Pedro Collado miró al rey con aire de duda; pero advirtiendo en el semblante del monarca que no había la menor sombra de burla en sus palabras, se mordió los labios con despecho, mientras su señor, sin duda por librarse de sus explicaciones, le mandaba imperativamente dar acceso en su cámara a aquellos de los cortesanos a que dispensaba la señalada honra de asistir a la última parte de su tocador.

Y lo peor no fue eso, sino que durante la audiencia, tal complacencia puso Fernando en humillar a su ayuda de cámara, de burlas tan sangrientas le hizo blanco, que aunque Chamorro tenía la epidermis tan dura que no solían molestarle los mayores sonrojos, tan pronto se vio libre de su servicio, nunca tan penoso como aquel día, salió de las regias habitaciones con humor tan negro y empecatado, que solo sofocos recibieron de sus labios los cortesanos de escalera abajo, que siempre esperaban con memoriales y peticiones el paso de persona a quien tan altas distinciones dispensaba el árbitro de los destinos de España.

IV

Aquella noche, como otras muchas, el rey de España y de las Indias, envuelto en una ancha capa y confundiéndose con el resto de los mortales, salía de incógnito de su real Alcázar, sin otra compañía que su fiel confidente y capitán de su guardia el Excelentísimo señor duque de Alagón.

Si sus facciones no hubiera ocultado cuidadosamente el embozo de grana, se hubiera adivinado que la empresa que le hacía renunciar a su ordinaria tertulia debía importarle por lo menos tanto como los más arduos negocios de Estado; pero bastaba ver la prisa con que cruzaba calles y calles para dejar comprender qué feliz resultado esperaba de la empresa que aquella noche acometía.

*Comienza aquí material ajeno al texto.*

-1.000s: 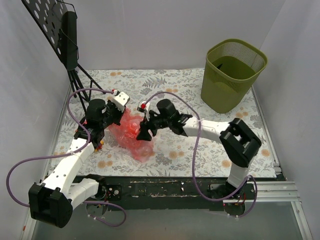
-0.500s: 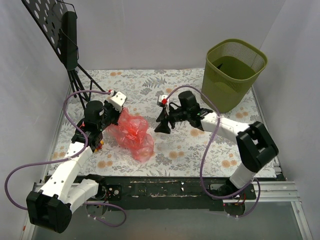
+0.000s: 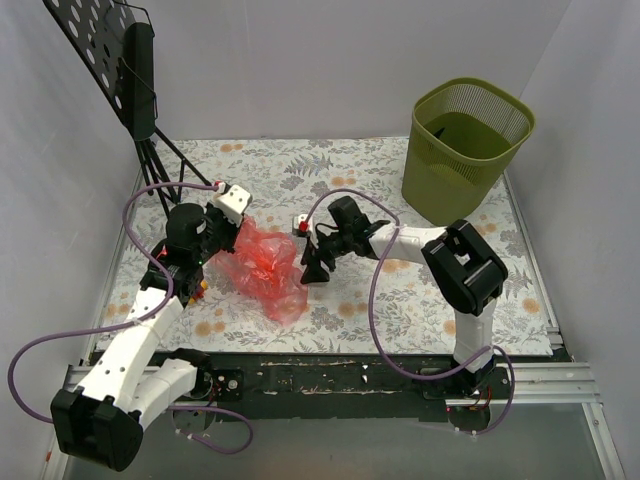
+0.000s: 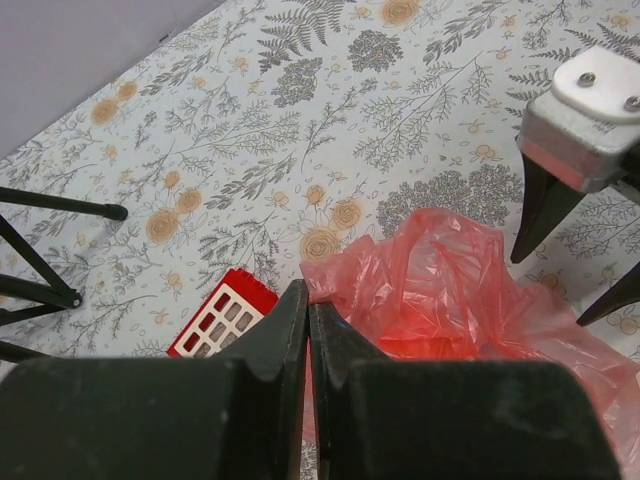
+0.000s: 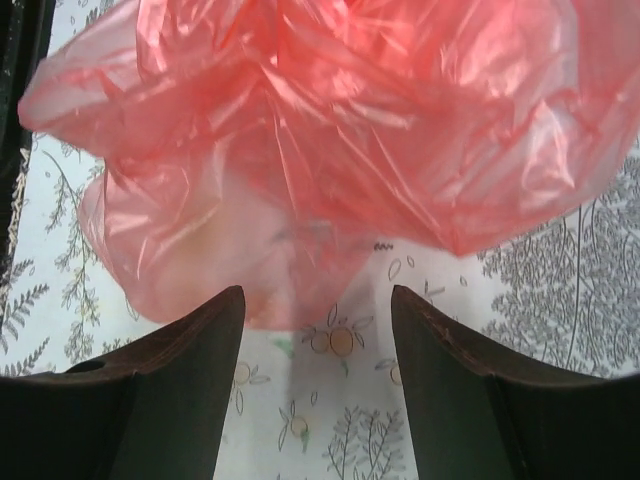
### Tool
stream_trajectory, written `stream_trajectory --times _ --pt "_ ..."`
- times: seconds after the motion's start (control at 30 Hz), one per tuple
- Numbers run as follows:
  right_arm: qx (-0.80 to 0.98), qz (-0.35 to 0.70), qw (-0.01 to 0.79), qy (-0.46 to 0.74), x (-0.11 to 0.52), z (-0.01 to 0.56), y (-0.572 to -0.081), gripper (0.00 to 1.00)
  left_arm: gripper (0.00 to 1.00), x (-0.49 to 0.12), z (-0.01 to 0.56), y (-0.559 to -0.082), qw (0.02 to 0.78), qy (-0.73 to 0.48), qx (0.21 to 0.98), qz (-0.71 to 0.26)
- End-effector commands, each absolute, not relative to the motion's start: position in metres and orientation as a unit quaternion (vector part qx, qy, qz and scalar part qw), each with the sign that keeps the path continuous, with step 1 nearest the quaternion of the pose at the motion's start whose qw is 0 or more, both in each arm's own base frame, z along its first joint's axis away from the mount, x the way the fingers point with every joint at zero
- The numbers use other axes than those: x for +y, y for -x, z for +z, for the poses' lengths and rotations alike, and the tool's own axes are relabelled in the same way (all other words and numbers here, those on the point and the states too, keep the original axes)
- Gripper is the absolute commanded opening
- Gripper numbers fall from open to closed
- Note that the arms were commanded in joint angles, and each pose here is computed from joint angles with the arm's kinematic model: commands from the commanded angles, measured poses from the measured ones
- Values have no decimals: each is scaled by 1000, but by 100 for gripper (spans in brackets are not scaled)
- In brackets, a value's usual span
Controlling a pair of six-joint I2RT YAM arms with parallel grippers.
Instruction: Put the trash bags into the trash bin
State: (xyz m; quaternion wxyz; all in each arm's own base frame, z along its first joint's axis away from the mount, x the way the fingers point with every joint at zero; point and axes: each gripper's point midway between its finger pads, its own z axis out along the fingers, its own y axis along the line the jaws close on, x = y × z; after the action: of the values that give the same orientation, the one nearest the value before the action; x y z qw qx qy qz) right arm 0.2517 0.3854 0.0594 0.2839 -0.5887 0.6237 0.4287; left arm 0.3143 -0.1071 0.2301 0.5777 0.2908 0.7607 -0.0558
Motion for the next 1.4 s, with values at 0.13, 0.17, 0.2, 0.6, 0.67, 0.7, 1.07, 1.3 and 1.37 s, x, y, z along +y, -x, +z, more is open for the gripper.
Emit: stream_trajectory --times 0.13,0.17,0.2,0.6,0.67,0.7,1.07,1.3,1.37 --pt "645 388 295 589 416 33 -258 54 0 -102 246 -310 589 -267 761 -55" --pt "650 376 292 592 413 26 -258 48 0 -102 248 -310 591 -267 759 -56" --pt "657 363 294 592 409 22 -260 37 0 -103 248 -309 591 -267 759 -58" --pt "677 -118 522 505 244 186 -402 1 0 -95 245 -334 576 -186 795 -52" --pt "673 -155 535 487 231 210 -408 1 0 -97 251 -343 582 -168 794 -59" --pt "672 -166 541 478 226 217 -410 1 0 -100 252 -348 584 -154 794 -67" --pt "644 -233 637 354 217 340 -523 1 0 -167 340 -516 602 -80 769 -200" --pt "360 -311 868 139 187 641 -505 1 0 -158 604 -516 832 -114 512 -180" --pt "273 -314 901 121 179 672 -444 1 0 -147 640 -489 874 -102 449 -152"
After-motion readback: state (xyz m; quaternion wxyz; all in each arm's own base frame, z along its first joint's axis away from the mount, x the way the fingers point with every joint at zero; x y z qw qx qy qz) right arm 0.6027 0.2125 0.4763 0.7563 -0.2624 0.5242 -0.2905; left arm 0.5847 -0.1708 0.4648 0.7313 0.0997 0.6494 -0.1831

Por fin a la media hora de marcha y cuando ya se había internado en la red de callejas que pone en comunicación la plaza del Rastro con la de la Cebada, deteniéndose el de Alagón ante una casa de un solo piso y de menos que mediana apariencia exclamó:

—Aquí es, señor.

—Llama —murmuró impaciente el rey.

Pero sin necesidad de que el de Alagón obedeciera la orden, la puerta se abrió, y saliendo de ella hasta cuatro hombres enmascarados, de tal modo la emprendieron a palos con el bizarro capitán de guardias, que S. M., a quien ninguno de los agresores osó acercarse siquiera, acabó por emprender la retirada diputándole por muerto.

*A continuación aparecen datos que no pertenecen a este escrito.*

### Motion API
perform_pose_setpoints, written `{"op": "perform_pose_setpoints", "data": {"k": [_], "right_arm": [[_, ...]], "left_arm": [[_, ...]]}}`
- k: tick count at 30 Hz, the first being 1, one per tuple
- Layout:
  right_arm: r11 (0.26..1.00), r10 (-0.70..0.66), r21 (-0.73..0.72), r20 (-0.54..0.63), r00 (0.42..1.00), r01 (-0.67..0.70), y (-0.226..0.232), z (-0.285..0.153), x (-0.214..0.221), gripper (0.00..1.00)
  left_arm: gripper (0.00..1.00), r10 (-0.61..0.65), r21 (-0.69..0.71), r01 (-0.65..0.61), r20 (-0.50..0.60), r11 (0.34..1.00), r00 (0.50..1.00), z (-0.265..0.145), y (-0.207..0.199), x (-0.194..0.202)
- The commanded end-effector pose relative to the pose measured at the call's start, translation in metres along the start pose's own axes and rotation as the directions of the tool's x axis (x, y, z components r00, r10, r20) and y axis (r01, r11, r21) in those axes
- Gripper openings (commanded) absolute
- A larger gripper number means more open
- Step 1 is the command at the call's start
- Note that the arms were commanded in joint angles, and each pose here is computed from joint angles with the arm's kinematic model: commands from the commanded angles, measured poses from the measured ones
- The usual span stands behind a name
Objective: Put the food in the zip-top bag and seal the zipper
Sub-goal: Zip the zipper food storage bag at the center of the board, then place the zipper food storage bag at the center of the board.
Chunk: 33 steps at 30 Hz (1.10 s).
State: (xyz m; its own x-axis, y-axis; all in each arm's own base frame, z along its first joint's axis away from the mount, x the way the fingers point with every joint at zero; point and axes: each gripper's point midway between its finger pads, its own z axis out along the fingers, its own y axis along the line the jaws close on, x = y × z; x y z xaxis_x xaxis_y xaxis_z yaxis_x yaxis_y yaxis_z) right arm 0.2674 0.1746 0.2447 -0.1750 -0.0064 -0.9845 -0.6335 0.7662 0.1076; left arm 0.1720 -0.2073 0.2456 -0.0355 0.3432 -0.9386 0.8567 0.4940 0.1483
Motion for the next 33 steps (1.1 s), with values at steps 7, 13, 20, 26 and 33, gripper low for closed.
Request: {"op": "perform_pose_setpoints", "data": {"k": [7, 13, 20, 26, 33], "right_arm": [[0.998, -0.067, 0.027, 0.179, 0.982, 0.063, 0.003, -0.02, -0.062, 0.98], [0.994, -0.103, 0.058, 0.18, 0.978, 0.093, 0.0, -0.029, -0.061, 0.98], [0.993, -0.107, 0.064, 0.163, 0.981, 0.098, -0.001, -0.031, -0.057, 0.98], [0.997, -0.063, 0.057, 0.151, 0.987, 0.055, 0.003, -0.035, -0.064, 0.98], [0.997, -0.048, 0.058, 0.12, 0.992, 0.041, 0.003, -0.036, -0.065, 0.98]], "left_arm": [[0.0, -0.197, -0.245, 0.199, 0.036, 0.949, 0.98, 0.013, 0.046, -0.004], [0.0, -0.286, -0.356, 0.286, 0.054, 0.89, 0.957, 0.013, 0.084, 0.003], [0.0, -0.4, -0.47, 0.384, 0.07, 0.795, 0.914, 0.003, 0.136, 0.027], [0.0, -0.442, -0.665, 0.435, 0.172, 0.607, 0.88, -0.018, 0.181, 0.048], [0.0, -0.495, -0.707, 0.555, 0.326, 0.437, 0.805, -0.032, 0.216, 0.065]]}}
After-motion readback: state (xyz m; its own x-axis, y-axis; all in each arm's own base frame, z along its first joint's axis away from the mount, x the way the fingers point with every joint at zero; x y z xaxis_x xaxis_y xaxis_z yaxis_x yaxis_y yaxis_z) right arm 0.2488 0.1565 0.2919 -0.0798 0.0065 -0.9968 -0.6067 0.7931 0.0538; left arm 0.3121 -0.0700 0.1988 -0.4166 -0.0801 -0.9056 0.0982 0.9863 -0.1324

Aquella noche, Fernando, más mohíno que otras veces, entró solo en su Real Palacio.

V

Cuando a la mañana siguiente Collado, que a juzgar por su azoramiento algo debía haber traslucido de la escena de la noche anterior, entró en la alcoba de S. M. a afeitarle, con gran sorpresa encontró a Fernando del mejor humor del mundo.

—Me han dicho —dijo después de gozarse largo rato con el azoramiento de su fiel criado— que el de Alagón se halla un poco indispuesto. Cuando acabes de vestirme no dejes de pasar a sus habitaciones a informarte del estado de su salud.

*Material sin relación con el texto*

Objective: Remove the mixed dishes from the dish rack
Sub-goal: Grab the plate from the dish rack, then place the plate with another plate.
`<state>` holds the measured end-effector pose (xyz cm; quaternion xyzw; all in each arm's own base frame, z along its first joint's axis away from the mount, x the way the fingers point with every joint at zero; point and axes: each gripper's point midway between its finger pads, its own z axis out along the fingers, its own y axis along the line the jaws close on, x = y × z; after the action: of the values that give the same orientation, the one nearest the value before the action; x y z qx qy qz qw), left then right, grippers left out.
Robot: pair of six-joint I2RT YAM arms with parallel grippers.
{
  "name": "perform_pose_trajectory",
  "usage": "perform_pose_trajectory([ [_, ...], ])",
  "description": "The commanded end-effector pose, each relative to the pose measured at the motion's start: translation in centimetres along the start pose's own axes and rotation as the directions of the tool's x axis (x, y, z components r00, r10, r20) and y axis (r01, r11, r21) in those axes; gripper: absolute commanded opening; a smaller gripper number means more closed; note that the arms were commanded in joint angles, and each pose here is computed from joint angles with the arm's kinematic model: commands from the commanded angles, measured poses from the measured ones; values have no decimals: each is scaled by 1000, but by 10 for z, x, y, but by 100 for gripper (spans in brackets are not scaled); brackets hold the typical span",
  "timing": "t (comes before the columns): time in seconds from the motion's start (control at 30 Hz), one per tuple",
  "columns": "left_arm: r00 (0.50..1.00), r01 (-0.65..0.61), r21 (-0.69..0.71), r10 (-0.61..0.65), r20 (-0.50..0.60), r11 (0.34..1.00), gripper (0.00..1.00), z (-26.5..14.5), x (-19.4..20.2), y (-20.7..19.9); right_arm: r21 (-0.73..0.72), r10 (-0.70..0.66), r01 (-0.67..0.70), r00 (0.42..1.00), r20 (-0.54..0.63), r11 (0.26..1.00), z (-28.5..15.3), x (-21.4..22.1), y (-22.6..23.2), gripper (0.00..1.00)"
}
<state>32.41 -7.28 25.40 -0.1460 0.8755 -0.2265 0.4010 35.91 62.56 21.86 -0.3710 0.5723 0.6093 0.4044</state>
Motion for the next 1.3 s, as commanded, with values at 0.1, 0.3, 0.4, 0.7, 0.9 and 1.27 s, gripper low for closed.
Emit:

Y al cabo de un gran rato añadió:

—¡Ah! Y no te olvides de decirle que el encarguito que recibió anoche estaba destinado a ti y que es mi voluntad que te lo devuelva íntegro. A cada cual lo suyo.

Y terminado aquel día su tocador, sin permitir que nadie entrara en la cámara, despidió con la mayor afabilidad a su ayuda de cámara, no sin recordarle la comisión que le había dado.

¡Que lástima que la historia no diga si el duque de Alagón cumplió fielmente el mandato del monarca!